Experts also believe Conti members have created new and autonomous groups that focus entirely on stealing data rather than encrypting it. These groups include Karakurt, BlackByte, and Bazarcall.
How to protect against ransomware?
Based on the above, we understand ransomware can cause problems for individual users and businesses. Therefore, protecting against ransomware requires a holistic and comprehensive approach and preventive measures. The following recommendations will help prevent ransomware infections and be generally helpful when surfing the Internet.
For users
To prevent a ransomware infection, it is sufficient to follow cyber hygiene, which is as follows:
- Only click on links and only open attachments in an email if you are sure of the reliability of the sender.
- Don’t use hacked software. Often there is an unpleasant surprise in the form of a virus and a disabled license check in the installer.
- Update the operating system on time and the software you use. This is how developers fix detected vulnerabilities.
- Use reliable antivirus software. If malware does get on your computer, the protection tool will neutralize it before it is deployed and begins its dirty actions.
Hint: You can enable display file extensions in Explorer settings.
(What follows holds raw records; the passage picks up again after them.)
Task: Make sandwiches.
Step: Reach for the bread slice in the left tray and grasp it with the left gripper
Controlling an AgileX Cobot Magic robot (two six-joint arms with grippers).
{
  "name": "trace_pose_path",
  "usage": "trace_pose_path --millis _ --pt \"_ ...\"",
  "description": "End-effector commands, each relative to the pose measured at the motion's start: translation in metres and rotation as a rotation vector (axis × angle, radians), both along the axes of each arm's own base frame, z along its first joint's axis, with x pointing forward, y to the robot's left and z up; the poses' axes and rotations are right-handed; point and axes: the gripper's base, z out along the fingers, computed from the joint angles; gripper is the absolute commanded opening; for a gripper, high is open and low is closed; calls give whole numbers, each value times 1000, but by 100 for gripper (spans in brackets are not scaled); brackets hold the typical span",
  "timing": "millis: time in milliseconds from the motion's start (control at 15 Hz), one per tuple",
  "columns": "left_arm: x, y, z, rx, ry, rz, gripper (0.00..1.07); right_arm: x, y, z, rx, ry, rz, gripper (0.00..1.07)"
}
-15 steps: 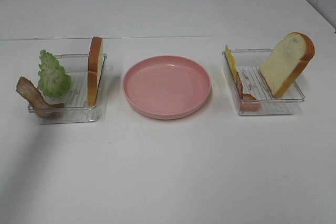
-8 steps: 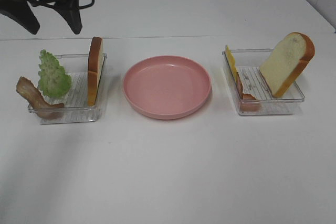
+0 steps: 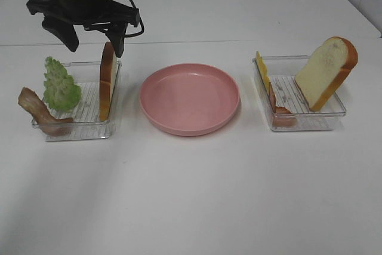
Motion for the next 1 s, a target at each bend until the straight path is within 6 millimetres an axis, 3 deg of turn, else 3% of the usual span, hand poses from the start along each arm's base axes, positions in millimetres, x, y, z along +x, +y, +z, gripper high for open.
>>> trace_pose_path --millis 67,267,533,667,1000 --pt "9 -4 -7 -5 -49 13 76 0 0 0 -9 -16 -8 67" --pt "11 -5 -6 -27 -78 35 76 0 0 0 -9 -16 -8 67" --pt "11 -5 -8 -32 -68 60 64 0 0 0 -9 -16 -8 67" --pt "11 -5 -8 -32 -66 60 64 0 0 0 -9 -16 -8 67" --pt "14 -9 -28 -37 -16 65 64 0 0 0 -9 -16 -8 67"
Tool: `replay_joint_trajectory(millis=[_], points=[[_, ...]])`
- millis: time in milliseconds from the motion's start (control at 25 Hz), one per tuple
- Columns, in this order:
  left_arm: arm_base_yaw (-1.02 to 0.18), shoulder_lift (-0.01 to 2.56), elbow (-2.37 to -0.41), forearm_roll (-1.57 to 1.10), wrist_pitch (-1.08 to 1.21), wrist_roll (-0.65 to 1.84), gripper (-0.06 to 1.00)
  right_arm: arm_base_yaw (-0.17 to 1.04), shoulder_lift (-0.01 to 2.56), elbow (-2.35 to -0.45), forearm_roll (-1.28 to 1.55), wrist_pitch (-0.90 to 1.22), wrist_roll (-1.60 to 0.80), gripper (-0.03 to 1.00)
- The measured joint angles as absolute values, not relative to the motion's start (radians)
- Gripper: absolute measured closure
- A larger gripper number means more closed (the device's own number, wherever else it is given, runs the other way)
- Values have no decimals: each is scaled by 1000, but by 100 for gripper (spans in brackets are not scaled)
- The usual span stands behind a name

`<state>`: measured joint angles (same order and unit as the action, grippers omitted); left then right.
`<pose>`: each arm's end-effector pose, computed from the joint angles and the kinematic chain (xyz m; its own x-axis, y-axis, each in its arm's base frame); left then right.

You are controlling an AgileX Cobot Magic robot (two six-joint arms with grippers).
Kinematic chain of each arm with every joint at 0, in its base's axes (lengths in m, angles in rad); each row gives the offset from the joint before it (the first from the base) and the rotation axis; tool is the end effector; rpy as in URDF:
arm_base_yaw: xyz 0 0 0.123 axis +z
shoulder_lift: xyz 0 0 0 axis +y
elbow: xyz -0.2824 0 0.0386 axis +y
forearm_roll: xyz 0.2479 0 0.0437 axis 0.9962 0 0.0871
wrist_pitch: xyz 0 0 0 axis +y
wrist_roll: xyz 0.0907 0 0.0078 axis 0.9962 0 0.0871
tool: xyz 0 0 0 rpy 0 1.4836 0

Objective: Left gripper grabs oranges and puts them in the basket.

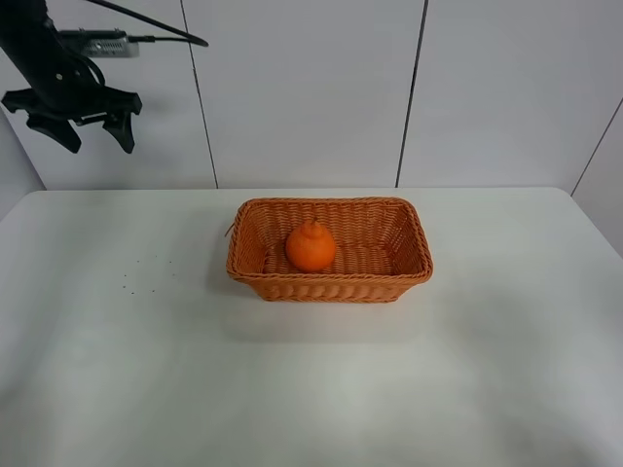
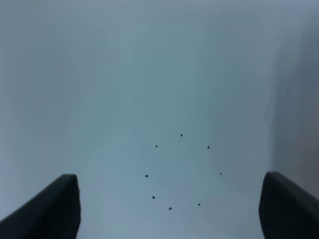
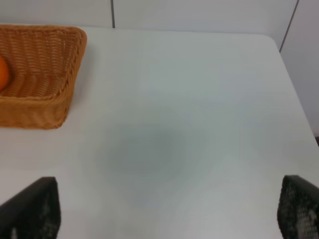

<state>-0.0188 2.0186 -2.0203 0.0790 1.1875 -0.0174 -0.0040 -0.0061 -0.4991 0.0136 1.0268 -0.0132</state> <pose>0.4462 -0.0017 0.3241 -0.8900 0.0289 -0.4550 -0.0038 0.9975 0.0707 -0.0043 0.0011 0.2797 -0.4208 -0.0045 -0.9072 -0.0091 1.0000 -0.0007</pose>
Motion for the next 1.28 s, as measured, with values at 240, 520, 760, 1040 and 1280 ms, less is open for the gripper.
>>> replay_joint_trajectory(millis=[240,520,760,1040,1280], points=[[-20,1747,-1854,77,1189,-19,11,-4,-6,-499,14,1027,-13,27],[-20,1328,-1423,77,1189,-19,11,-4,-6,-499,14,1027,-13,27],[-20,972,-1029,77,1189,-19,11,-4,-6,-499,14,1027,-13,27],[-20,588,-662,77,1126,-34,11,-4,-6,-499,14,1027,-13,27],[-20,320,-497,70,1076,-41,11,-4,-6,-499,14,1027,-13,27]])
This will help you recognize fake files that are executable but masquerade as document files.
For businesses
The following tips can help prevent a ransomware attack on your organization:
- Make backups. Use a data backup and recovery for all critical information. Note that backups connected to the network can also be affected by ransomware. Therefore, your backup files should be appropriately protected and stored offline so attackers can’t use them. Ideally, implement the 3-2-1 rule, keeping three copies of your information. The data is stored on two different types of storage, and one of those media is off-site. It’s also essential to test the backups periodically to ensure they work and maintain data integrity.
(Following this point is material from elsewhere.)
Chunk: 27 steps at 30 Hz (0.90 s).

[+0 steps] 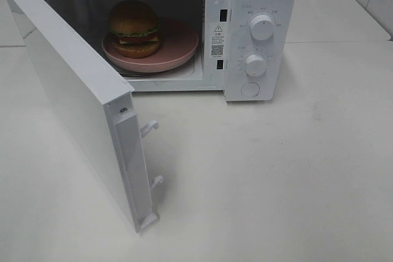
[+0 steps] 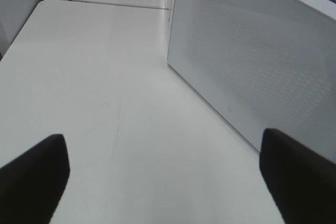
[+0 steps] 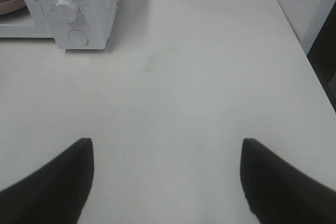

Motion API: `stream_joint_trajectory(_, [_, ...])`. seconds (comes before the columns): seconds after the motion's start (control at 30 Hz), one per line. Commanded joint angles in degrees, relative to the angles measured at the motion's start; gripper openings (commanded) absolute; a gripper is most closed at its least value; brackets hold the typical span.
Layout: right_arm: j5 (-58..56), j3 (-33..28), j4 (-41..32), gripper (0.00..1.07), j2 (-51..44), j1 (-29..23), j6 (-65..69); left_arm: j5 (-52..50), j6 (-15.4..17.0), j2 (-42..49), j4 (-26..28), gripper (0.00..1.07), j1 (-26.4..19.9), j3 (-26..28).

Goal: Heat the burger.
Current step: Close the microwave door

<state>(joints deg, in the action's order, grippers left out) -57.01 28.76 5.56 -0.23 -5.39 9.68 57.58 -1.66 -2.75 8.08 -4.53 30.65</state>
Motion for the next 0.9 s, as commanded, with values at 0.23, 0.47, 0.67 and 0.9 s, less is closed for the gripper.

- Application safelisting. A safelist identifies which applications can be downloaded and run on the network. Any unauthorized program or website not on the safelist will be restricted or blocked. Limit users’ ability (permissions) to install and run software applications unnecessarily. Apply the “least privilege” to all systems and services. Restricting these privileges can prevent malicious software from running or limit its spread across the network.
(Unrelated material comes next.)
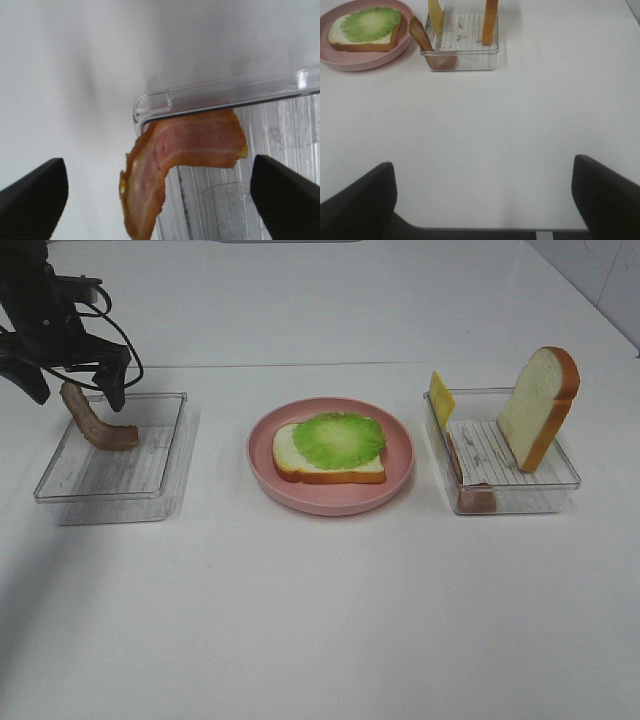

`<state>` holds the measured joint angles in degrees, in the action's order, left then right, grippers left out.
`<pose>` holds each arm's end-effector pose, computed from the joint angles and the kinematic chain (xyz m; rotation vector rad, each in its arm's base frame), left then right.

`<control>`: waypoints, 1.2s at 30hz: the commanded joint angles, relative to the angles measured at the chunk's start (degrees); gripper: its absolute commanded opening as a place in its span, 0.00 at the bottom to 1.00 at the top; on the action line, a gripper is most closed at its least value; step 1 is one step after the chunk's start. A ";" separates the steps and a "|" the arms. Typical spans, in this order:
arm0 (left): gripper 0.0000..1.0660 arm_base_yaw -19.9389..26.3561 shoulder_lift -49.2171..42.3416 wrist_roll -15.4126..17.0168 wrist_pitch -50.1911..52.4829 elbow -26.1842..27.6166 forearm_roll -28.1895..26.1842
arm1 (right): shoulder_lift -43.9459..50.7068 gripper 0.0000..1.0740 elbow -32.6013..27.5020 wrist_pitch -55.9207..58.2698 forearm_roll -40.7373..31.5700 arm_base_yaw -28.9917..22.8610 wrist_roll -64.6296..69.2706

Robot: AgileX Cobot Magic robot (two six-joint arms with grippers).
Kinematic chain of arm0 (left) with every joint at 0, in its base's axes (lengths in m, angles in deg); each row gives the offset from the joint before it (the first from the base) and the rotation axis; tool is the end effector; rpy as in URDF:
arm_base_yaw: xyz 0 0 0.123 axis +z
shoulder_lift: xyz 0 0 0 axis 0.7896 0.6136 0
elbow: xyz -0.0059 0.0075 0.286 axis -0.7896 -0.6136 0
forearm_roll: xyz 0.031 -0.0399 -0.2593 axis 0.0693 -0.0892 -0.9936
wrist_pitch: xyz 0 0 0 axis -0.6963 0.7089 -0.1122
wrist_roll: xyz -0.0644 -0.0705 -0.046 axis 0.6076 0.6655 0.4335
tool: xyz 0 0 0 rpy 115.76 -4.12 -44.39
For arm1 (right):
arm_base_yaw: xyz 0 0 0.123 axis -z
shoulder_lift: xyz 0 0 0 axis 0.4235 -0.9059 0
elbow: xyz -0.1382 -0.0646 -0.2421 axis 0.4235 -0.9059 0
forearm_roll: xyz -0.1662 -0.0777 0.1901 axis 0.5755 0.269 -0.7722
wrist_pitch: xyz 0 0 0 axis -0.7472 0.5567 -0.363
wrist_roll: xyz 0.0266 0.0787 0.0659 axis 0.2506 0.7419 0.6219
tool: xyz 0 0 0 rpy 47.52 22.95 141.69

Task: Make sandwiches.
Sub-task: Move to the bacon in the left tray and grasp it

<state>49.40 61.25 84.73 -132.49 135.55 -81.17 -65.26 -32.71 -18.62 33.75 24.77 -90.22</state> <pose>0.5304 -0.0217 0.1437 0.1544 2.9330 0.0556 0.0198 0.0019 0.2592 -0.0522 2.1297 0.0007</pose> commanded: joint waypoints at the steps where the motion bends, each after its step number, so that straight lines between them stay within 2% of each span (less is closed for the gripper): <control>1: 0.67 -0.40 0.11 -0.17 -0.34 0.11 -0.63 | 1.15 0.86 -0.23 -0.29 0.11 0.23 -0.11; 2: 0.67 -0.40 0.11 -0.17 -0.34 0.11 -0.63 | 1.15 0.86 -0.23 -0.29 0.11 0.23 -0.11; 3: 0.56 -0.40 0.11 0.06 0.11 0.11 -0.63 | 1.15 0.86 -0.23 -0.29 0.11 0.23 -0.11; 4: 0.56 -0.40 0.11 0.06 0.11 0.11 -0.63 | 1.15 0.86 -0.23 -0.29 0.11 0.23 -0.11; 5: 0.50 -0.40 0.11 0.52 0.40 0.11 -0.63 | 1.15 0.86 -0.23 -0.29 0.11 0.23 -0.11; 30: 0.48 -0.40 0.11 0.69 -0.52 0.11 -0.46 | 1.15 0.86 -0.23 -0.29 0.11 0.23 -0.11; 32: 0.47 -0.40 0.11 0.69 -0.40 0.11 -0.46 | 1.15 0.86 -0.23 -0.29 0.11 0.23 -0.11; 33: 0.44 -0.40 0.11 0.69 -0.40 0.11 -0.46 | 1.15 0.86 -0.23 -0.29 0.11 0.23 -0.11; 34: 0.38 -0.40 0.11 0.69 -0.40 0.11 -0.46 | 1.15 0.86 -0.23 -0.29 0.11 0.23 -0.11; 36: 0.35 -0.40 0.11 0.69 -0.40 0.11 -0.46 | 1.15 0.86 -0.23 -0.29 0.11 0.23 -0.11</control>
<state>49.40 61.25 84.90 -132.89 135.55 -81.17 -65.26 -32.71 -18.62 33.75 24.77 -90.22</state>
- Endpoint security. As enterprises begin to expand, the number of end users increases. This creates more endpoints, such as laptops, smartphones, and servers, that must be protected. Unfortunately, each remote endpoint creates the opportunity for criminals to gain access to the main network. When you work from home or for a larger company, consider endpoint detection and response (EDR) for all network users.
- Train the team. Because end users and employees are the most common cyberattack gateways, security training is key to preventing ransomware spread. Everyone protects the organization when employees know how to detect and avoid malicious emails. In addition, security training can teach team members what to pay attention to in an email before they click a link or download and open an attachment.